Он думает, что я хочу быть здесь. Если бы он только знал, что я предпочитаю оставаться там, где я была. По крайней мере, в системе приемных семей я знала, что никогда не буду ожидать многого. От меня не требовалось вести себя определенным образом ради блага других. Я была настоящей. Я была собой. Рубиана — трудный подросток с уголовным прошлым, которая пережила столько дерьма за свою короткую жизнь, что любой психотерапевт мог бы разбогатеть только за счет еженедельных визитов. Кто они такие, чтобы думать, что предоставление моему донору спермы права привезти меня сюда исправит мое внутреннее смятение от перенесенного мной насилия?
Они понятия не имеют, что я перенесла.
— Н-н-не позволяй им добраться до тебя.
Моя голова снова возвращается к бедному парнишке, которого они называют Пэтти. Он смотрит на меня, и я вижу, что его глаза на самом деле нежно-карие. Почти медового цвета. У него привлекательные черты лица, и он мог бы легко сойти за симпатичного парня, если бы у него была доза уверенности. Интересно, какова его история, как он оказался в этой школе среди этих элит.
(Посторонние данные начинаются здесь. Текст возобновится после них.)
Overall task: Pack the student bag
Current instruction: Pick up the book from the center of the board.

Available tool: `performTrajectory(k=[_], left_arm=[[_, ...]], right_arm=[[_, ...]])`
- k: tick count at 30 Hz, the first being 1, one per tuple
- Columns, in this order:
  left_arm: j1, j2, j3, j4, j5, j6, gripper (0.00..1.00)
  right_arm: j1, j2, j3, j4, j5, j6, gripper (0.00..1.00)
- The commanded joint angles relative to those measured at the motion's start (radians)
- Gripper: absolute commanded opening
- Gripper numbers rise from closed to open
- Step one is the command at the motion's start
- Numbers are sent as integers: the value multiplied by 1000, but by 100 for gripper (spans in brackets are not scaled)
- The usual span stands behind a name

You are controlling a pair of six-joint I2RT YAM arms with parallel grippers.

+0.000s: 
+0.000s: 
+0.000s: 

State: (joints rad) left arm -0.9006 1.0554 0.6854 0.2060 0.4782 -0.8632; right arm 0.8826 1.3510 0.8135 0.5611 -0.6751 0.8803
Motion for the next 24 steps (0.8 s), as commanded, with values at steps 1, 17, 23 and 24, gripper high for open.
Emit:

— Добраться до меня кому? — Спрашиваю я, шутя.
Я знаю, что он имеет в виду придурков, сидящих за столом, включая Кая. Я хочу взглянуть в его сторону, но не хочу, чтобы это было очевидно, поэтому остаюсь спиной к нему.
— Как тебя зовут? И почему ты позволяешь им добираться до тебя? — Я отвечаю на последнюю часть, хотя я, очевидно, знаю его имя.
Он откидывает свои длинные волосы, закрывающие его глаза, в сторону, изучая меня секунду, прежде чем ответить.
— Мое и-и-имя Патрик. — Он делает глубокий вдох, прежде чем продолжить. Я чувствую, как что-то ударяет меня по спине, но остаюсь неподвижной, не давая никому удовольствия, сидя лицом к Патрику и ожидая, когда он продолжит. У меня нет выбора, кроме как игнорировать тот факт, что они бросают вещи, пытаясь запугать и высмеять меня. Это проверка. Когда хулиганы давят, это нужно для того, чтобы увидеть, как далеко ты им позволишь зайти, и они оценивают это по твоей реакции. Иногда игнорирование работает, но иногда это просто дает им право продолжать это делать.
Противостоять им и отстаивать свои права необходимо, но прямо сейчас я хочу услышать, что скажет бедный Патрик. Я понимаю, почему у него нет уверенности в себе, и он позволяет этим придуркам издеваться над собой и унижать его, потому что он заикается. Люди, которые пытаются скрыть свою неуверенность, иногда наживаются на других, чтобы почувствовать себя лучше, и в этом случае именно Патрик является жертвой из-за своего дефекта речи. Не то чтобы он хотел заикаться. Он просто заикается. Как порядочный человек, вы можете игнорировать это и не делать очевидным, что у него есть инвалидность, но люди нехороши. Они любят сосредотачиваться на негативе.